What is a Spousal Lifetime Access Trust?

A Spousal Lifetime Access Trust (SLAT) is an irrevocable trust, which means the grantor or creator of the trust cannot change or end the trust after creating it. In a SLAT, one spouse—the “donor spouse”—creates the trust for the benefit of the other spouse, or “beneficiary spouse.” The spouse does this by using their gift tax exemption, which is an amount that varies each year, to fund the trust with a gift. The property or assets placed in the trust are then accessible by the beneficiary, though multiple structures exist that can allow children or grandchildren to benefit.
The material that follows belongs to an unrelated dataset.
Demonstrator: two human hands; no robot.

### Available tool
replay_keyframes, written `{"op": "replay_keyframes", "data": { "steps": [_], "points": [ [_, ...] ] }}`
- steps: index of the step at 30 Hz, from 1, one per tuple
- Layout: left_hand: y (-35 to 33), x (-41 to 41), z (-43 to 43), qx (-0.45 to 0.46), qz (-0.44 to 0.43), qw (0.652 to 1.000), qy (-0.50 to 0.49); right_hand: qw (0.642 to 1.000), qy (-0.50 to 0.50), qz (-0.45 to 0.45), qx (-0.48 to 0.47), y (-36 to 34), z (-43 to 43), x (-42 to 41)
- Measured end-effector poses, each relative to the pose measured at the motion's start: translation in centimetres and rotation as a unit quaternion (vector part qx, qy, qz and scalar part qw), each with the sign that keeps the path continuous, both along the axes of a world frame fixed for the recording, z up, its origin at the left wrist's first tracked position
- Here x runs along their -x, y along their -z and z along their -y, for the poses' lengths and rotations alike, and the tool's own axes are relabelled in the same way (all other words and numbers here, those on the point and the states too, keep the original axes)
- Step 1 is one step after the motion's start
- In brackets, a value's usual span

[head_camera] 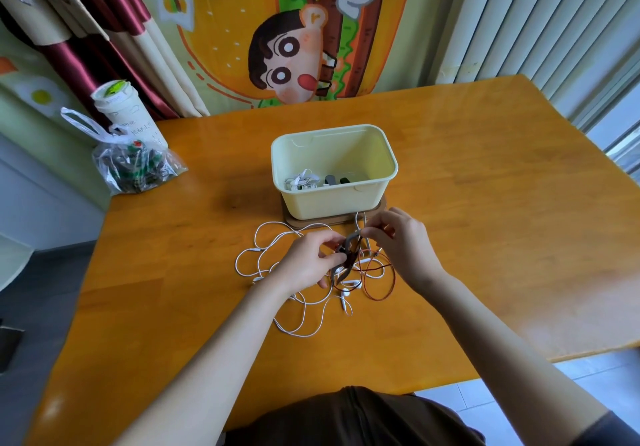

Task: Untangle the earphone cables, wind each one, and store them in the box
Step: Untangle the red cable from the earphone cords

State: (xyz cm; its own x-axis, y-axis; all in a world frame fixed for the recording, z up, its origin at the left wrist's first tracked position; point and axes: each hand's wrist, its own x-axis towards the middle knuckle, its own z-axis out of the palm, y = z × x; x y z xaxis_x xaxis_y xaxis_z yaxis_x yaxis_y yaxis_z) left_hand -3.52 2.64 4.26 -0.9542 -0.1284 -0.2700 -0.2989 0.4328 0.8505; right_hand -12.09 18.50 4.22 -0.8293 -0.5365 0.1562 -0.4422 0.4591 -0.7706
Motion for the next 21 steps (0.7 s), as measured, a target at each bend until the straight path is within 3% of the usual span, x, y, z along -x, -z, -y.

The funding of the trust up to the gift tax exemption cap allows the trust to avoid probate and estate taxes, preserving value for the grantor’s family and beneficiary.

Protecting Your SLAT

In 2022, the maximum possible gift tax exemption is $12,060,000. This means a spouse could fund a SLAT in this amount without that portion of their estate is taxable. The assets should not be jointly owned by both spouses. If the assets appreciate in value, that appreciation is also considered outside of your taxable estate. The SLAT assets could also continue to grow tax-free if not distributed or withdrawn by the beneficiary spouse, which could then go to the next generation if also named as current or remainder beneficiaries.